Um 17:30 Uhr, nachdem die Dunkelheit längst eingebrochen war, sollte es richtig schnell werden. Nun wurde das rund 50 Mann starke Eliterennen der Männer über 7 Runden gestartet und mit dabei waren der Schweizer Rekordler im Marathon und Halbmarathon-Europameister mit eritreischen Wurzeln Tadesse Abraham, sowie mehrere schnelle Kenianer und Äthiopier, die regelmäßig bei den Stadtläufen in der Schweiz anzutreffen sind. Zu Beginn übernahm jedoch der Genfer von Stade Genève Julien Lyon die Führung und drückte dem Rennen seinen Stempel auf. Der 26jährige, der sich in den vergangenen zwei Jahren sehr stark entwickelt hat und mittlerweile Bestzeiten von 63:56 min im Halbmarathon sowie 2:16:17 h von seinem Marathondebüt in Zürich (bei Eisregen!) vorzuweisen hat, ist mittlerweile eine feste Größe in der Schweizer Langstreckenelite und auch bei vielen Stadtläufen dabei. Sein horrendes Anfangstempo konnte Julien nicht halten, schlug sich als letztendlich Fünftplatzierter jedoch mehr als achtbar. Ganz vorne kam es zum Duell zwischen „Tade“ Abraham und dem Kenianer Patrick Ereng, das Tade mit einer fulminanten Schlussrunde von 2:41 min zu seinen Gunsten entschied. Seine Zeit für die 7km: 19:49,7 min. Mit 8,6 Sekunden Rückstand folgte Ereng auf Rang zwei. Das Podest wurde von dem weiteren Kenianer Bernard Matheka (20:14,8 min) komplettiert. Insgesamt liefen die ersten 11 Läufer unter 21 min (also unter 3min/km) und die ersten 26 blieben unter 22 min.

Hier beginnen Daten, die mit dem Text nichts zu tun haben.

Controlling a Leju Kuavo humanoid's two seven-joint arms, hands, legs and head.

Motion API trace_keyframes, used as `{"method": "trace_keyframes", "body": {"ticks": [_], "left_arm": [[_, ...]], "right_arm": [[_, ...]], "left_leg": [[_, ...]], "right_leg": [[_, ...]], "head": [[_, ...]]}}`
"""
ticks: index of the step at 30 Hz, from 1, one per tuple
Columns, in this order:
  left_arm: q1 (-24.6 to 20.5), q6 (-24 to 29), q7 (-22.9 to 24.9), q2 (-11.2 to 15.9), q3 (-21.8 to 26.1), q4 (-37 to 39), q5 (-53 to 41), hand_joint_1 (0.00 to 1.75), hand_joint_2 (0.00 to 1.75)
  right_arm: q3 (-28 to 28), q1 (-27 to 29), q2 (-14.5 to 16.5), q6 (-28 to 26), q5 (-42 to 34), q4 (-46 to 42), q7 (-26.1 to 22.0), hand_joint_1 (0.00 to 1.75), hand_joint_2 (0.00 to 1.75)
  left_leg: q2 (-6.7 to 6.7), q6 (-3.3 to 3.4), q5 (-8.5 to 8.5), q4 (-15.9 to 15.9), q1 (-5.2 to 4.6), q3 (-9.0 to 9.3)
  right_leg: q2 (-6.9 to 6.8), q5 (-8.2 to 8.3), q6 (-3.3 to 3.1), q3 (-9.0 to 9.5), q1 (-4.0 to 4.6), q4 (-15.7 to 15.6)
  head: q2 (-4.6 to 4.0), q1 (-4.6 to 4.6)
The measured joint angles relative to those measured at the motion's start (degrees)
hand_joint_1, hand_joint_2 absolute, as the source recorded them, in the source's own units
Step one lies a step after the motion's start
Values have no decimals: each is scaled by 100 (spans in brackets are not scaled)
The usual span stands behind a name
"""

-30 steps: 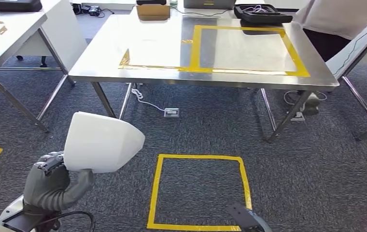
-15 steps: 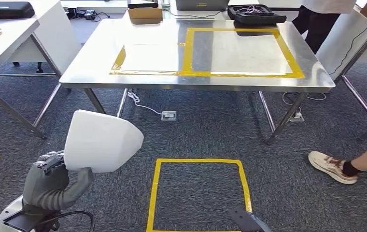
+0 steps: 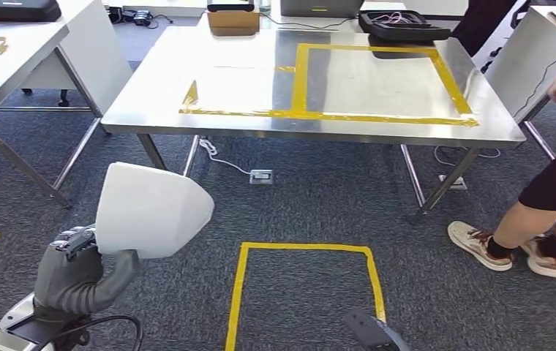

Nach dem Rennen zog es viele Teilnehmer ins Festzelt zur „Pastaparty“; hier fand auch die Siegerehrung statt. Die course Titzé de Noel ist aus dem Schweizer Laufkalender längst nicht mehr wegzudenken und zieht Jahr für Jahr auch Läufer aus vielen anderen Ländern wie beispielsweise Italien, Frankreich oder Deutschland an, was der Veranstaltung ein internationales Flair verleiht. Zur 50. Auflage im Jahr 2018 haben sich die Organisatoren etwas Besonderes einfallen lassen: neben dem Stadtlauf soll ein Trail-Lauf über rund 30 km in der Umgebung der Stadt Sion stattfinden, für welchen die Vorbereitung bereits im Gange sind. Man kann gespannt sein, wie dieser Wettbewerb angenommen wird; er hätte sicherlich ein großes Teilnehmerfeld als würdigen Rahmen einer tollen City-Veranstaltung verdient.